Records supplied =

▼

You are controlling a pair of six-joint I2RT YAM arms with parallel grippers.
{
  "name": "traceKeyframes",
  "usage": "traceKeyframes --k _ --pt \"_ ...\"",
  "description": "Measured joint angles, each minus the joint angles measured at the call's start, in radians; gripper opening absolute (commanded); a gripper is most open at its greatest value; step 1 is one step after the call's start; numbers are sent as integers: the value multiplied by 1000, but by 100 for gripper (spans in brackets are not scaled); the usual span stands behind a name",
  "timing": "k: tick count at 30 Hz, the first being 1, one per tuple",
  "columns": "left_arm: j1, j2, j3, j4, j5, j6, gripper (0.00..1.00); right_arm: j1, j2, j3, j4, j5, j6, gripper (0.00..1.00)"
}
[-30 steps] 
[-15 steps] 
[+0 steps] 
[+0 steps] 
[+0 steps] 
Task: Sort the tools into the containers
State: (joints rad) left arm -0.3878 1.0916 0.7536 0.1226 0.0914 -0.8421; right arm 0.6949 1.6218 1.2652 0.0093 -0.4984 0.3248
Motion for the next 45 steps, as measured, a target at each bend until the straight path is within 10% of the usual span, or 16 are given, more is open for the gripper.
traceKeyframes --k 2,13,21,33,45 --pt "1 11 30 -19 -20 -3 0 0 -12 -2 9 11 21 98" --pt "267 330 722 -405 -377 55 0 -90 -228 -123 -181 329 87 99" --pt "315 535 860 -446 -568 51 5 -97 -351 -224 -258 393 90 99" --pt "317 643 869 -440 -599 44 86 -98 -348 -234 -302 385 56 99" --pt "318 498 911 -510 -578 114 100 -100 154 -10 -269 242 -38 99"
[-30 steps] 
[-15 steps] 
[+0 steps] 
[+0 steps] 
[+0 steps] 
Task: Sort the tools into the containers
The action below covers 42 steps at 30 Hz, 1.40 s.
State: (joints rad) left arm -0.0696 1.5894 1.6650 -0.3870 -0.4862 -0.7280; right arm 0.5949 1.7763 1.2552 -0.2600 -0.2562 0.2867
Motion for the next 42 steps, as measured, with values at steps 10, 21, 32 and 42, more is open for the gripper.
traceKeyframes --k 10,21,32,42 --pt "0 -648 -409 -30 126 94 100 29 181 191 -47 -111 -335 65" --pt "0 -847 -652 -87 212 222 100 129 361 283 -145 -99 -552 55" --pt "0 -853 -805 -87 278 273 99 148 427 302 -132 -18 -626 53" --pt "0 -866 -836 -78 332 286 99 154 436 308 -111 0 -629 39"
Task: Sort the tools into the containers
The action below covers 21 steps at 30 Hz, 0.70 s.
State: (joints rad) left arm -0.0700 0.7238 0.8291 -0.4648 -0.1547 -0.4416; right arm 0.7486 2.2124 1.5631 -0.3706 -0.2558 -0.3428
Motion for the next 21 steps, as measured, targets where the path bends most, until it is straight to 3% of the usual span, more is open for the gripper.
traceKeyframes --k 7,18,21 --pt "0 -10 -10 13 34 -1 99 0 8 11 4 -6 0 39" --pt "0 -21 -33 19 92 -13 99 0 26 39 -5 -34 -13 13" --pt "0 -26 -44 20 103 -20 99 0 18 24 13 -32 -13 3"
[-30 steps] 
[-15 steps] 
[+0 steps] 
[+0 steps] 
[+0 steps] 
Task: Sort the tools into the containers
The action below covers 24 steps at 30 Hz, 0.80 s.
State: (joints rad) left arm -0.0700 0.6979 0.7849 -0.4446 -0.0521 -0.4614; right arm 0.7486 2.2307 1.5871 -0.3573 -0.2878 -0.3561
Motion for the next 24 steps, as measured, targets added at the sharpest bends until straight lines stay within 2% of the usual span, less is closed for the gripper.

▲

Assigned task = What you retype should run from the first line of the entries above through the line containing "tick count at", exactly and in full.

Solution to this exercise =
You are controlling a pair of six-joint I2RT YAM arms with parallel grippers.
{
  "name": "traceKeyframes",
  "usage": "traceKeyframes --k _ --pt \"_ ...\"",
  "description": "Measured joint angles, each minus the joint angles measured at the call's start, in radians; gripper opening absolute (commanded); a gripper is most open at its greatest value; step 1 is one step after the call's start; numbers are sent as integers: the value multiplied by 1000, but by 100 for gripper (spans in brackets are not scaled); the usual span stands behind a name",
  "timing": "k: tick count at 30 Hz, the first being 1, one per tuple",

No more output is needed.